Information shown:
______
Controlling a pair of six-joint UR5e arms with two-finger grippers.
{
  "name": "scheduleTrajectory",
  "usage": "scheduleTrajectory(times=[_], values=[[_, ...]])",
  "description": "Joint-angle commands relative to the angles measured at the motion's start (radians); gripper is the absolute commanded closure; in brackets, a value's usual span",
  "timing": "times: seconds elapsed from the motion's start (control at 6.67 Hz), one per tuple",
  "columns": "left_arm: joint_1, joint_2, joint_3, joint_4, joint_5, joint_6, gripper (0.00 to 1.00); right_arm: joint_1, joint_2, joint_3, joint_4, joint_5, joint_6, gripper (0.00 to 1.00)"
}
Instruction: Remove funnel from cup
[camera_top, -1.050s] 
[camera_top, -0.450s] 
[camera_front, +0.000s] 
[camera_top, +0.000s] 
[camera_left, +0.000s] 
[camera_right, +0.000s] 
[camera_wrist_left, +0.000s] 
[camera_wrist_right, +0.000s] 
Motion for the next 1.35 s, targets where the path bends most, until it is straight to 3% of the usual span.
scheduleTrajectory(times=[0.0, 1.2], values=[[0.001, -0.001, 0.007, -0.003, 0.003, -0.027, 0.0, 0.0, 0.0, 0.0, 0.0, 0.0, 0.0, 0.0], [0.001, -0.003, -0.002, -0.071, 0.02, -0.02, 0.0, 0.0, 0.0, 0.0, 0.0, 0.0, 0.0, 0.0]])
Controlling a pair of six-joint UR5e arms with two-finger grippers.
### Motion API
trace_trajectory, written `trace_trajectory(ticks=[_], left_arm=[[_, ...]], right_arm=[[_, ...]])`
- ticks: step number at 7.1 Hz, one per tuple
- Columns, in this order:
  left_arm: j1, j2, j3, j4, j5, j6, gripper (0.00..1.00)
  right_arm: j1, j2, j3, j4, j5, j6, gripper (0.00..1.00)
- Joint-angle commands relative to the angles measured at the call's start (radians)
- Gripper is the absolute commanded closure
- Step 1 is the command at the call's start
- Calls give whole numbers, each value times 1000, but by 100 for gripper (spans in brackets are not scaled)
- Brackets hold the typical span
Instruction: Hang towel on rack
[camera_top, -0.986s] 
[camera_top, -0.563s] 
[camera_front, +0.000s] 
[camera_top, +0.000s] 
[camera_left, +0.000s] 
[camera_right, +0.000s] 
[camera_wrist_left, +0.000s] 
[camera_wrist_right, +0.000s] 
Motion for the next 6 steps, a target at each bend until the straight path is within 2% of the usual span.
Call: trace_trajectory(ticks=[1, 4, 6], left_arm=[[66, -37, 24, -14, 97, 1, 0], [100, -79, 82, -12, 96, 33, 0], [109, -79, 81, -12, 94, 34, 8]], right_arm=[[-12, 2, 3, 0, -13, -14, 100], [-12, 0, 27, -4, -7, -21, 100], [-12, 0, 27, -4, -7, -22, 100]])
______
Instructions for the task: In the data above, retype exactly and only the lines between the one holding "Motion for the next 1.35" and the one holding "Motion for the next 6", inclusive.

Task response:
Motion for the next 1.35 s, targets where the path bends most, until it is straight to 3% of the usual span.
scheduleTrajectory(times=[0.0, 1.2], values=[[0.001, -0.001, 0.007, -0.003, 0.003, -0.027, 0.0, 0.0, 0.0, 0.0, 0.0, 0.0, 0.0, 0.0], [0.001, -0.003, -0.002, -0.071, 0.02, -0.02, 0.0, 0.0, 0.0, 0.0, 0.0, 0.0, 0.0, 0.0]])
Controlling a pair of six-joint UR5e arms with two-finger grippers.
### Motion API
trace_trajectory, written `trace_trajectory(ticks=[_], left_arm=[[_, ...]], right_arm=[[_, ...]])`
- ticks: step number at 7.1 Hz, one per tuple
- Columns, in this order:
  left_arm: j1, j2, j3, j4, j5, j6, gripper (0.00..1.00)
  right_arm: j1, j2, j3, j4, j5, j6, gripper (0.00..1.00)
- Joint-angle commands relative to the angles measured at the call's start (radians)
- Gripper is the absolute commanded closure
- Step 1 is the command at the call's start
- Calls give whole numbers, each value times 1000, but by 100 for gripper (spans in brackets are not scaled)
- Brackets hold the typical span
Instruction: Hang towel on rack
[camera_top, -0.986s] 
[camera_top, -0.563s] 
[camera_front, +0.000s] 
[camera_top, +0.000s] 
[camera_left, +0.000s] 
[camera_right, +0.000s] 
[camera_wrist_left, +0.000s] 
[camera_wrist_right, +0.000s] 
Motion for the next 6 steps, a target at each bend until the straight path is within 2% of the usual span.

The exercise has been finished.